Brunori Sas: «Basta con violenza e razzismo»

RONCADE. Brunori Sas, all’anagrafe Dario Brunori, venerdì al New Age di Roncade presenterà dal vivo il suo quarto album “A casa tutto bene”. Il cantautore calabrese, classe 1977, già vincitore di prestigiosi premi come il “Ciampi” e il “Tenco” con il suo nuovo album indaga nel profondo della nostra società alla ricerca delle ragioni della violenza e del razzismo, senza esimersi dal mettere in discussione se stesso.
Ha deciso di raccontare con amarezza come siamo diventati noi italiani?
«È un disco che nasce di fronte a una constatazione amara di quello che siamo diventati, una considerazione che ho integrato con uno sguardo proiettato dentro di me più che verso gli altri. Quando parlo del razzista con “L’uomo nero”, ad esempio, non mi limito a condannare il suo atteggiamento perché sarebbe stato troppo banale ma cerco di comprendere quanto di lui ci sia in me. Un altro tema importante del disco è la paura perché siamo tutti uomini spaventati, sia quelli che reputo della mia parte sia quelli che stanno dall’altra parte».
Il campionario di personaggi inquietanti tocca il culmine con l’autore del femminicidio in “Colpo di pistola”.
«L’intento era di interpretare anche delle parti scomode. Mi sembrava che fosse l’unico modo per affrontare quegli argomenti senza cadere nella banalità di dire cose scontate come “questo è sbagliato”. Ho preferito creare uno psicodramma calandomi nei panni del mostro perché non si può contrastare la deriva disumana della società ergendo un muro ma bisogna tentare di capire quanto di quella cosa c’è dentro di noi».
La violenza dei suoi personaggi nasce dall’ignoranza su cui attecchisce la propaganda populista?
«Un po’ sì ma c’è anche un altro aspetto. Viviamo in un’epoca in cui non c’è una preparazione né culturale né psicologica al dolore e alla morte. La rimozione del dolore non può rendere persone adulte, ma infantili».
Chi è il “Don Abbondio” della sua canzone?
«Quel pezzo è nato un po’ per una sensazione di disagio che avevo quando venivo invitato a seminari sulle mafie. Sentivo da una parte la necessità di andare sino in fondo e dall’altra la tendenza a volgere lo sguardo altrove.
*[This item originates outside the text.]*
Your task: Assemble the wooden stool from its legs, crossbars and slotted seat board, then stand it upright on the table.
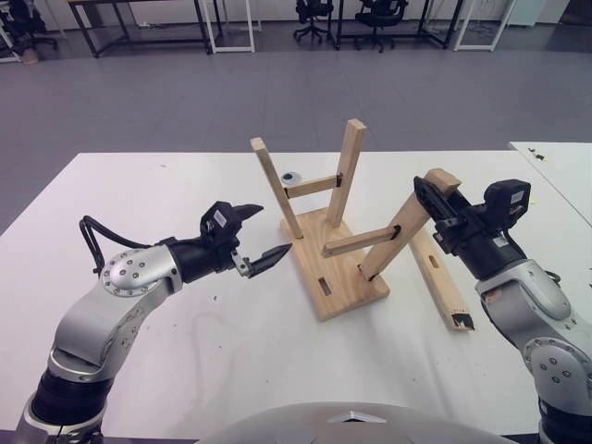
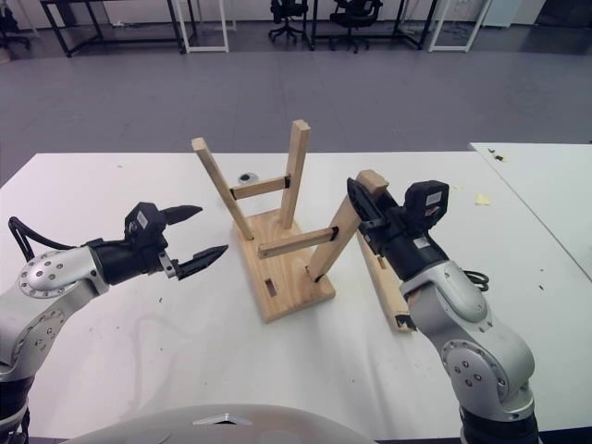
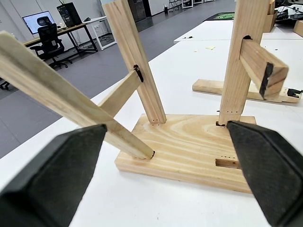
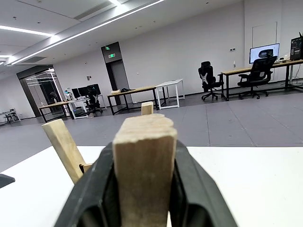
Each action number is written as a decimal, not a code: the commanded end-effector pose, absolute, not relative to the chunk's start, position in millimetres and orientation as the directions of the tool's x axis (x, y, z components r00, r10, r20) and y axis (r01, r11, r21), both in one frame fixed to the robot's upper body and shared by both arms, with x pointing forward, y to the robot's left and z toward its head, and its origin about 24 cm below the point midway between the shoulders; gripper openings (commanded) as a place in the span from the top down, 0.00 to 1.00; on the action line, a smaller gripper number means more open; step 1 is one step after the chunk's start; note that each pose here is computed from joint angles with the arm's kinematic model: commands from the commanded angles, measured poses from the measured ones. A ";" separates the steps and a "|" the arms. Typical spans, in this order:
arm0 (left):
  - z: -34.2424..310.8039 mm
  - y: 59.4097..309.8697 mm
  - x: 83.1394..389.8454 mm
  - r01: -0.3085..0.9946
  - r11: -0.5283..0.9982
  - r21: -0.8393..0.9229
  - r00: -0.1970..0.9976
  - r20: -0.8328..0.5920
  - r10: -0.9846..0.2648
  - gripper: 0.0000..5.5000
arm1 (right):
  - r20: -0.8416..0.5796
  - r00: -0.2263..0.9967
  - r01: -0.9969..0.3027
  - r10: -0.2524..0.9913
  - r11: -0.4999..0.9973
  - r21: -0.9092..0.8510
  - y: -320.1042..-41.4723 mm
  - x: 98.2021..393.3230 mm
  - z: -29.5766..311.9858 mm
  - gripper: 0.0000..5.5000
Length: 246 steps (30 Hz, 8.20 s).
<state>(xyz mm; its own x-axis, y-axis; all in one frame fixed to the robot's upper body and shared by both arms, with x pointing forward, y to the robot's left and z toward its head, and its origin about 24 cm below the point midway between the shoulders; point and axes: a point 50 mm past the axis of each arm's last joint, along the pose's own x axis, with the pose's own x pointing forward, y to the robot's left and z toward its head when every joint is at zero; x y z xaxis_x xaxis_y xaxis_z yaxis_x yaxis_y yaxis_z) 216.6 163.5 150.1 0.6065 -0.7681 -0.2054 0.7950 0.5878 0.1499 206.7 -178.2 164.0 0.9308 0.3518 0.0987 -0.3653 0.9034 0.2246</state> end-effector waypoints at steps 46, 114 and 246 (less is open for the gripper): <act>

Ammettere che siamo tutti Don Abbondio forse è un primo passo verso un vero cambiamento».
“La verità” ci ricorda di avere coraggio nell’affrontare le paure che ci impediscono di essere noi stessi.
«Il disco parte dallo scontro di una parte di me che tende a vivere una serena routine e un’altra che cerca di farmi uscire per fare le cose che in mi rendono vivo. La mia tendenza alla rinuncia prima ancora di averci tentato non ha avuto la meglio anche perché ho avuto negli anni una serie di occasioni fortunate. Sentivo l’esigenza di cantare una canzone dedicata a me ma anche di dare uno stimolo agli altri».
“Canzone contro la paura” sembra una rivisitazione di “Canzone intelligente” di Cochi e Renato.
«Non ci avevo pensato ma potrebbe essere vista così. C’è sicuramente quel tipo di ironia. È una sorta di dialogo tra una persona che non crede nella necessità di scrivere canzoni intelligenti e un’altra che sostiene l’opposto. Una canzone per essere interessante deve toccare una profondità. “Una canzone intelligente” ha avuto grande successo perché dietro a una facciata volutamente sciocchina celava una profondità che aveva a che fare con l’umanità».